This article is from the Australian Property Journal archive
A CIRCA-1984 Melbourne CBD townhouse complex and its neighbour are on the market, with the owners deciding to offload the combined 352 sqm site a year after beginning to market a 24-storey, 35-apartment project.
The site, 490 Flinders Street and 1-9 Highlander Lane, is expected to sell for $12 million.
The townhouse complex is known as Highlander Mews, and has five three-storey townhouses. It looked set to make way for the permitted project, with approval allowing a gross building area of 6,673 sqm, with a Metier3-designed luxury residential outcome for 35 full and half floor apartments, with an average internal area of 142 sqm.
The vendors are a joint venture between Metier3 architect Andrew Norbury and Singapore’s Havenport Investments. They have appointed Colliers agents Matt Stagg, Nick Garoni, Jozef Dickinson and Aaron Choong to conduct the expressions of interest campaign, which closes Thursday, 20th June.
“The permitted project is well advanced, offering an approved building envelope, positioned to capitalise on the premium view lines over that Yarra River and the high-end amenity stemming from the Rialto precinct – 75 metres away,” Stagg said.
Just a few metres from King Street, the property is in a 24-hour precinct supported by a strong office and employment crowd by day, and bars, clubs and eateries at night, and an increasing permanent residential population.

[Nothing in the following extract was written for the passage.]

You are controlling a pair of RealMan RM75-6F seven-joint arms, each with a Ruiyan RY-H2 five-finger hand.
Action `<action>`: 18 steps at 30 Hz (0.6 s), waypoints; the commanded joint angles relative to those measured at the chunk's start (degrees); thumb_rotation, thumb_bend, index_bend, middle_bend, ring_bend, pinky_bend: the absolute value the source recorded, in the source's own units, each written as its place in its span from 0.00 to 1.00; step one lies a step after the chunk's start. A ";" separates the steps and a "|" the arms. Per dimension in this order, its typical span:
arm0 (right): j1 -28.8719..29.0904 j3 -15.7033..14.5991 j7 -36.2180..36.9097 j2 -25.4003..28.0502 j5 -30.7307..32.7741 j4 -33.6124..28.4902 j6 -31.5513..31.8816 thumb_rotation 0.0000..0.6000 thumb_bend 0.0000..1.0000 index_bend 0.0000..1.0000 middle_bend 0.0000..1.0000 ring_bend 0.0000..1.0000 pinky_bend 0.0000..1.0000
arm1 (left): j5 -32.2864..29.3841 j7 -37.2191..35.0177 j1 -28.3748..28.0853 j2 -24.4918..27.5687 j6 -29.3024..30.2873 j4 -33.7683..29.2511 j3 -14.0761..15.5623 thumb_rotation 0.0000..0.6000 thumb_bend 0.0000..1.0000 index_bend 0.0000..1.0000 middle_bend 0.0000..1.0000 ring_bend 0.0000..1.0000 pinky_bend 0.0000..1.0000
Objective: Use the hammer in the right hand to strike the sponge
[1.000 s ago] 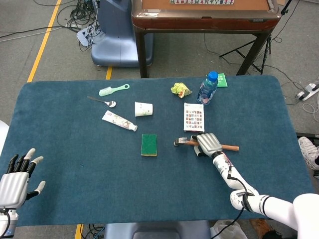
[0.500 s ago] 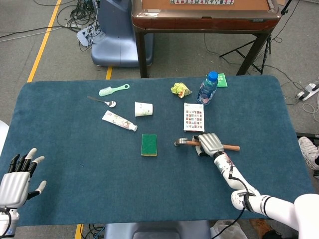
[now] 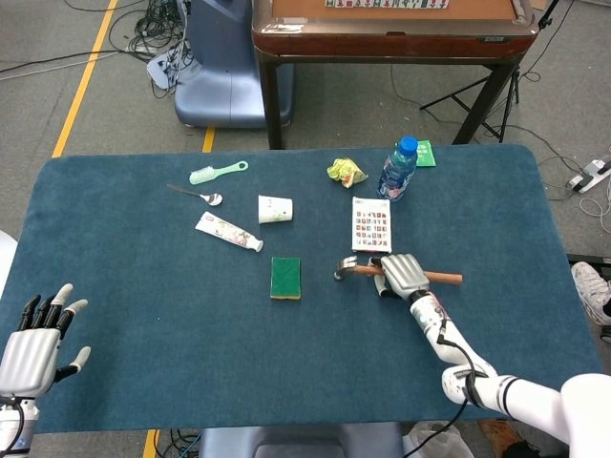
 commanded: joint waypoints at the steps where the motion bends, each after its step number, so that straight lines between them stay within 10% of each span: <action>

The site is also close to Crown Casino and Southbank Promenade, Melbourne Convention and Exhibition Centre, and Marvel Stadium.
Local and offshore build-to-sell developers to compete for the site, with population growth estimates showing Melbourne to have the largest forecast migration of all the capital cities in Australia in the next 10 years. Dickinson said Melbourne’s CBD development sites are attracting a far more diverse buyer profile, as well as build-to-sell encapsulating build-to-rent, co-living, purpose-built student accommodation.,
Dickinson anticipates the site to attract significant institutional capital from the living sectors with the “stabilisation” of the Mirvac’s LIV Munro build-to-rent asset next Queen Victoria Market providing “proof of concept” in this sector, coupled with the emergence of sub-sectors such as co-living .
The site could also be pivoted to commercial outcomes, including hospitality, occupation, or retail use.